**Data provided:**
______
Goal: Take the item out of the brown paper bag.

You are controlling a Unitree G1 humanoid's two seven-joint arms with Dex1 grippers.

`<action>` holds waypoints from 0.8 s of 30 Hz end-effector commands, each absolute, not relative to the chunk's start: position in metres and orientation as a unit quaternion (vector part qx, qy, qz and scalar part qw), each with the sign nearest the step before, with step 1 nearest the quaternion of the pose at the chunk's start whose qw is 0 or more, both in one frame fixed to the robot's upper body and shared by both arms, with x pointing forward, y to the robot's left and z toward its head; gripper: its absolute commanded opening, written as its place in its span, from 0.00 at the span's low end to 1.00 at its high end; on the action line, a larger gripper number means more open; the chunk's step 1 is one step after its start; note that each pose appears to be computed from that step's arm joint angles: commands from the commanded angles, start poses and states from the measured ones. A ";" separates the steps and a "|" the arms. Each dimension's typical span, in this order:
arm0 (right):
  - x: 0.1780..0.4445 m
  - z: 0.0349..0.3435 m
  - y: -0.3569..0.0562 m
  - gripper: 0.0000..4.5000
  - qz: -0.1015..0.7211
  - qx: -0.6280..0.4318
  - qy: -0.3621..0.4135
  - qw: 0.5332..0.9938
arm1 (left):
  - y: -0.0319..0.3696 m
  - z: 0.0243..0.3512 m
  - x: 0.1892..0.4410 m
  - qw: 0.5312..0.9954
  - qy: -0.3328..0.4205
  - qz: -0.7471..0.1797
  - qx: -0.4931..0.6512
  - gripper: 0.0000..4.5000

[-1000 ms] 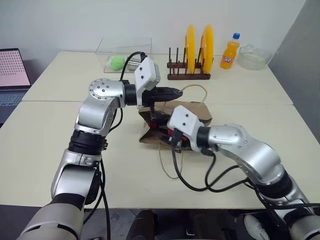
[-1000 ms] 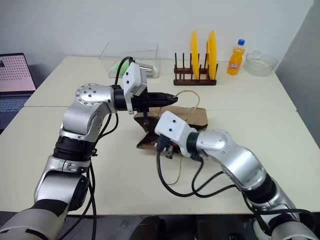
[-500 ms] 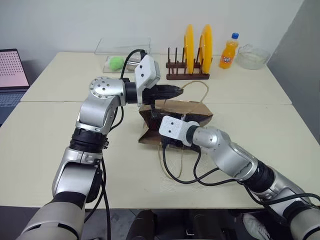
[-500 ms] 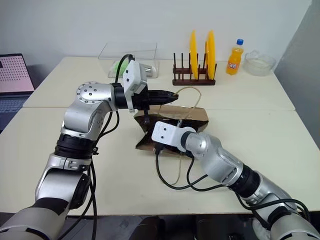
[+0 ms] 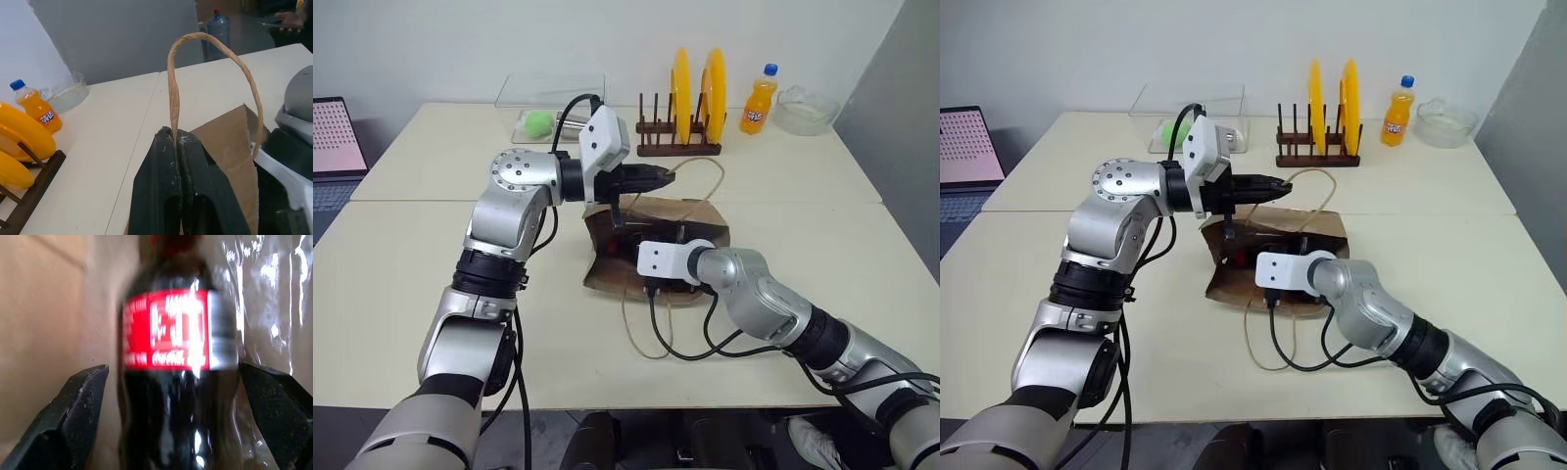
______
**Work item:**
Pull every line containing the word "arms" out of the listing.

**Solved exercise:**
You are controlling a Unitree G1 humanoid's two seven-joint arms with Dex1 grippers.
`<action>` holds waypoints from 0.8 s of 30 Hz end-effector commands, each absolute, not relative to the chunk's start: position in metres and orientation as a unit quaternion (vector part qx, qy, qz and scalar part qw), each with the sign nearest the step before, with step 1 nearest the quaternion of the pose at the chunk's start whose qw is 0 or more, both in one frame fixed to the robot's upper body and shared by both arms, with x pointing forward, y to the robot's left and z toward its head; gripper: its absolute commanded opening, written as its place in its span, from 0.00 at the span's low end to 1.00 at its high end; on the action line, a larger gripper number means more open; the chunk's step 1 is one step after its start; note that each pose appears to be computed from that step's arm joint angles: commands from the commanded angles, start poses and states from the measured ones. A ";" separates the steps and a "|" the arms. Each dimension's typical span, in this order:

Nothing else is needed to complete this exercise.